TASK GOAL :: Give back the listing in full and exactly, leaving out the images.

++++ DATASET EXTRACT ++++

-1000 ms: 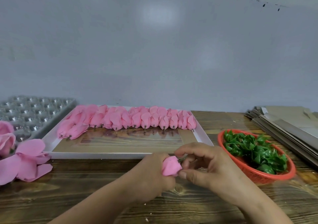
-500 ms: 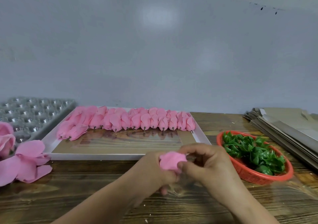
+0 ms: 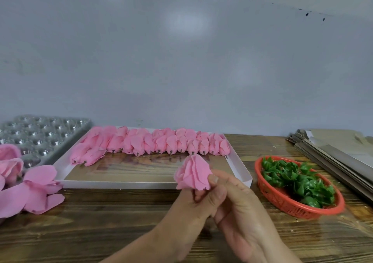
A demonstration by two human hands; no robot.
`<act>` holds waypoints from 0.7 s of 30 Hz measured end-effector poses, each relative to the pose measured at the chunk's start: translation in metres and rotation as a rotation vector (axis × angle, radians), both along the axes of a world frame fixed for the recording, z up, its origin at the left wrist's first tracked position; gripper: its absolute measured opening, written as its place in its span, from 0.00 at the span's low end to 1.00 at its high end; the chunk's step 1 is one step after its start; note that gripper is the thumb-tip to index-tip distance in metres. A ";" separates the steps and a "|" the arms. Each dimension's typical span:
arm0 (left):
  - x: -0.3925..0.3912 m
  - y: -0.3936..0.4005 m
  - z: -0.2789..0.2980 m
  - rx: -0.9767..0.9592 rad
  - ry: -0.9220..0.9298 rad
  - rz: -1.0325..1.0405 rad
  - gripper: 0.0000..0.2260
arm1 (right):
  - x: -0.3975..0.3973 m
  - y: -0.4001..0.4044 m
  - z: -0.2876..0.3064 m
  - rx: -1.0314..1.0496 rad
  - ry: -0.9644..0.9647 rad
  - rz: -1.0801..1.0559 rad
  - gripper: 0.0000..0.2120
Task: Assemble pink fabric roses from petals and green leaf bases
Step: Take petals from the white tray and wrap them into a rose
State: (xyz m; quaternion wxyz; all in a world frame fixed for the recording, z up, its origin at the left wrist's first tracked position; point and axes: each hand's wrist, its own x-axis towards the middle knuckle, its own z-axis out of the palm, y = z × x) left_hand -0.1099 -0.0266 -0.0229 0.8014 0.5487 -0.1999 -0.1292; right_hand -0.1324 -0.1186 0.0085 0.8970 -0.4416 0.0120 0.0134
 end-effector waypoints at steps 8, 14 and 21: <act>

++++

TASK RESULT ::
-1000 ms: 
-500 ms: 
+0 ms: 
A demonstration by two human hands; no robot.
`<act>` holds waypoints from 0.7 s of 30 Hz measured end-effector poses, each relative to the pose measured at the chunk's start: translation in metres and rotation as a rotation vector (axis × angle, radians), both along the axes of a world frame fixed for the recording, z up, its origin at the left wrist's first tracked position; gripper: its absolute measured opening, written as its place in its span, from 0.00 at the span's low end to 1.00 at its high end; the chunk's step 1 is one step after its start; note that gripper is the thumb-tip to index-tip distance in metres. A ";" separates the steps and a "|" the arms. Each dimension's typical span:
arm0 (left):
  - x: -0.3925..0.3912 m
  - y: -0.3936..0.4005 m
  - z: -0.2789..0.2980 m
  - rx: -0.9767..0.9592 rad
  - ry: -0.9220..0.9298 rad
  - rz: -1.0325..1.0405 rad
  - gripper: 0.0000..0.2260
arm1 (right):
  - x: -0.3975..0.3973 m
  - y: -0.4001..0.4044 m
  - z: -0.2876..0.3064 m
  - rx: -1.0314..1.0496 rad
  - ry: -0.9644..0.9647 rad
  - rz: -1.0801..1.0559 rad
  - gripper: 0.0000..0.2120
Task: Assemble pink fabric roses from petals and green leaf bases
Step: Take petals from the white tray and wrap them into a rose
State: (xyz m; quaternion wxyz; all in a world frame fixed for the recording, z up, its origin at the left wrist's first tracked position; point and axes: each hand's wrist, its own x-axis towards the middle knuckle, its own z-axis out of the palm, y = z × x) left_hand -0.1099 -0.0266 -0.0229 0.8014 0.5487 -0.1999 -0.1292; right_hand -0.1324 -0.1186 0.0085 0.8970 -0.4416 0.0120 0.0134
 end-effector waypoints at steps 8, 14 and 21: <act>

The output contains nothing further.